The best hooks have all three elements reinforcing the same core message. The visual demonstrates it. The text states it. The spoken word elaborates on it. Same message, three channels, maximum comprehension.
Visual Hooks: What Actually Stops the Scroll
Your brain is wired like a deer's. It detects motion before anything else. High motion, high color, high contrast. That's what your visual hook needs.
This is why split-screen formats with left-to-right motion work so well. The movement catches the eye before the content even registers. Static talking heads have to work much harder to stop the scroll because there's nothing triggering that primal motion-detection system.
You can engineer this. Fast cuts in the first second. Camera movement. Graphics that animate in. Anything that creates visual motion gives you an advantage in the first fraction of a second when the viewer decides whether to stop or keep scrolling.

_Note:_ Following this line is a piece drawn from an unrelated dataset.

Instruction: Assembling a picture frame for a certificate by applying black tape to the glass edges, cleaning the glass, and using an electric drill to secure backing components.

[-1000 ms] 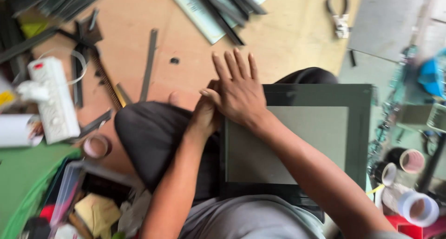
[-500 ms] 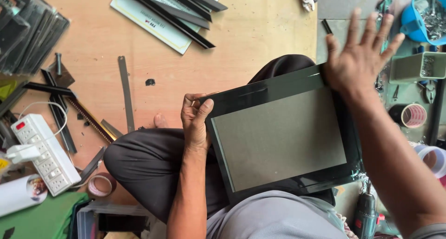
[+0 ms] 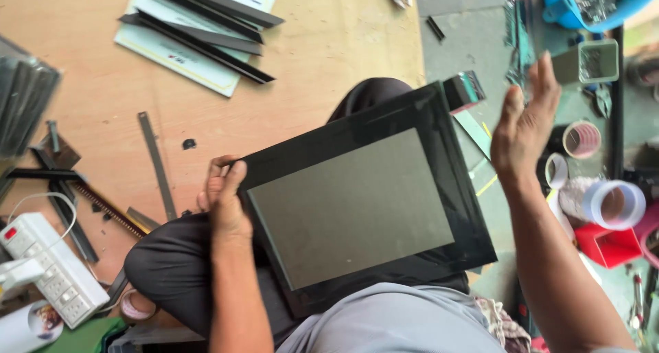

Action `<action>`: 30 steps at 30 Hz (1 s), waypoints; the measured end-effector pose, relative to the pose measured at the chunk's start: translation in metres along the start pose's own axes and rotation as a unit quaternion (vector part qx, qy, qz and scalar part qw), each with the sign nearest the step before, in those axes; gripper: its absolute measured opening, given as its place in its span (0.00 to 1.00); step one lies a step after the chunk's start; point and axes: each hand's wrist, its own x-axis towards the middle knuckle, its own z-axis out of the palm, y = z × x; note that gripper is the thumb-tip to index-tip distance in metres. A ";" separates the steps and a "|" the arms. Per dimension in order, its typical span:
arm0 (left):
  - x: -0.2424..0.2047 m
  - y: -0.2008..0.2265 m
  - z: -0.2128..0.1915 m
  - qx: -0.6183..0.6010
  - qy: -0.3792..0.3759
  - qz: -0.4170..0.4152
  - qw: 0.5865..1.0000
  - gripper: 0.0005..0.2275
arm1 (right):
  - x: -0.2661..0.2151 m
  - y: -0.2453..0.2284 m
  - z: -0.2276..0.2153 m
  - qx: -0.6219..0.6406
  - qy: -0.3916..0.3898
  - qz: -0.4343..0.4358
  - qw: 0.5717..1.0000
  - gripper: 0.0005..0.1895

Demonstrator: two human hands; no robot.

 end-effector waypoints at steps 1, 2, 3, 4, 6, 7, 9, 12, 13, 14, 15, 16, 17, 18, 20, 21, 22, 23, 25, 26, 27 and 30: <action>-0.001 0.010 0.001 -0.019 -0.027 -0.001 0.999 0.08 | -0.015 0.018 -0.008 0.032 -0.017 0.071 0.997 0.28; -0.002 0.020 0.002 -0.038 -0.054 -0.002 0.998 0.09 | -0.031 0.035 -0.016 0.066 -0.033 0.141 0.987 0.25; 0.002 0.026 0.002 -0.034 -0.061 -0.010 0.997 0.09 | -0.057 0.062 -0.022 0.061 -0.030 0.151 0.986 0.25; 0.007 0.032 0.001 -0.003 -0.056 -0.009 0.998 0.07 | -0.083 0.088 -0.028 -0.033 -0.104 0.172 0.979 0.20; 0.011 0.041 0.001 0.030 -0.057 -0.019 0.998 0.06 | -0.144 0.130 -0.049 -0.130 -0.180 0.202 0.954 0.19; 0.013 0.044 0.001 0.011 -0.073 -0.005 0.997 0.05 | -0.174 0.147 -0.061 -0.217 -0.347 0.206 0.889 0.23; 0.016 0.046 0.000 -0.009 -0.095 0.003 0.995 0.05 | -0.247 0.183 -0.084 -0.295 -0.500 0.212 0.786 0.28; 0.020 0.036 -0.007 -0.032 -0.090 0.000 0.995 0.05 | -0.356 0.207 -0.116 -0.244 -0.731 0.224 0.597 0.29; 0.020 0.029 -0.011 -0.036 -0.088 -0.002 0.995 0.06 | -0.380 0.195 -0.127 -0.188 -0.765 0.219 0.576 0.20; 0.020 0.023 -0.016 -0.040 -0.087 -0.003 0.995 0.07 | -0.404 0.181 -0.137 -0.132 -0.796 0.213 0.551 0.19; 0.018 0.021 -0.011 -0.044 -0.081 0.002 0.996 0.07 | -0.427 0.176 -0.138 -0.137 -0.796 0.206 0.552 0.19; 0.017 0.021 -0.006 -0.049 -0.082 -0.020 0.995 0.10 | -0.450 0.170 -0.139 -0.161 -0.773 0.182 0.585 0.17; 0.015 0.022 -0.005 -0.053 -0.079 -0.039 0.995 0.13 | -0.470 0.167 -0.137 -0.186 -0.750 0.153 0.617 0.16; 0.011 0.018 -0.004 -0.057 -0.069 -0.030 0.996 0.13 | -0.484 0.191 -0.137 -0.190 -0.751 0.139 0.617 0.16; 0.002 0.012 -0.006 -0.114 -0.095 -0.110 0.983 0.25 | -0.513 0.240 -0.135 -0.018 -0.725 0.167 0.668 0.16; -0.005 0.011 -0.002 -0.116 -0.086 -0.102 0.984 0.25 | -0.494 0.246 -0.146 -0.019 -0.728 0.156 0.667 0.16; -0.012 0.009 0.002 -0.088 -0.035 -0.111 0.989 0.25 | -0.473 0.252 -0.156 0.071 -0.684 -0.075 0.722 0.12; -0.017 0.004 0.010 -0.067 0.015 -0.120 0.990 0.26 | -0.447 0.262 -0.167 0.154 -0.593 -0.301 0.731 0.13; -0.022 -0.011 0.010 -0.079 0.005 -0.091 0.993 0.27 | -0.375 0.303 -0.194 0.205 -0.590 -0.266 0.734 0.14; -0.024 -0.016 0.005 -0.082 -0.011 -0.070 0.994 0.28 | -0.354 0.311 -0.201 0.257 -0.584 -0.217 0.739 0.14; -0.029 -0.018 0.005 -0.092 0.018 -0.053 0.994 0.28 | -0.304 0.334 -0.197 0.310 -0.584 -0.175 0.730 0.15; -0.034 -0.016 0.004 -0.057 0.003 -0.053 0.997 0.33 | -0.196 0.358 -0.185 0.438 -0.566 -0.013 0.699 0.16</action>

Story Structures That Work
Different story structures serve different purposes:
Listicle - "7 ways to do X" - Easy to produce, but heavily saturated. Works for topics with genuine list-based answers.
Breakdown - "How X achieved Y" - Case study format. Borrows credibility from the subject you're analyzing.
Tutorial - "Here's how to do X" - Step-by-step instruction. Best when you can show the actual process.
Narrative - "I experienced X, here's what happened" - Personal storytelling. Harder to execute, but harder to commoditize.
The trend is moving toward narrative formats. Transactional content (listicles, quick tips) dominated early short-form platforms because supply was low. Now that everyone can make a "5 tips for X" video, those formats are saturated. Personal narrative content is harder to copy because no one else has lived your experiences.
Applying the Framework
Here's a practical workflow:
- Identify 5-10 creators consistently winning in your space
- Pull their top 10 performing videos each
- For each video, document all seven bricks
- Look for patterns across the set
- Note which elements are consistent (probably important) vs. varied (probably flexible)
- Build your first 10 videos holding the consistent elements constant
- Once you have baseline data, start experimenting with one brick at a time
The key is treating content like a system, not a lottery. Every video teaches you something about which elements matter for your specific audience. Over time, you develop instincts. But those instincts are built on data, not guesswork.
The Bigger Picture
Frameworks like this matter because content creation is increasingly competitive. The days of posting whatever and hoping it works are over. The creators and agencies that win are the ones who approach this analytically.
Which doesn't mean removing creativity. It means channeling creativity into the right places. The framework handles the structure. Your unique perspective, your specific experiences, your particular angle on topics, that's where the differentiation lives.
Seven bricks. Infinite combinations. The constraint is actually liberating once you understand it.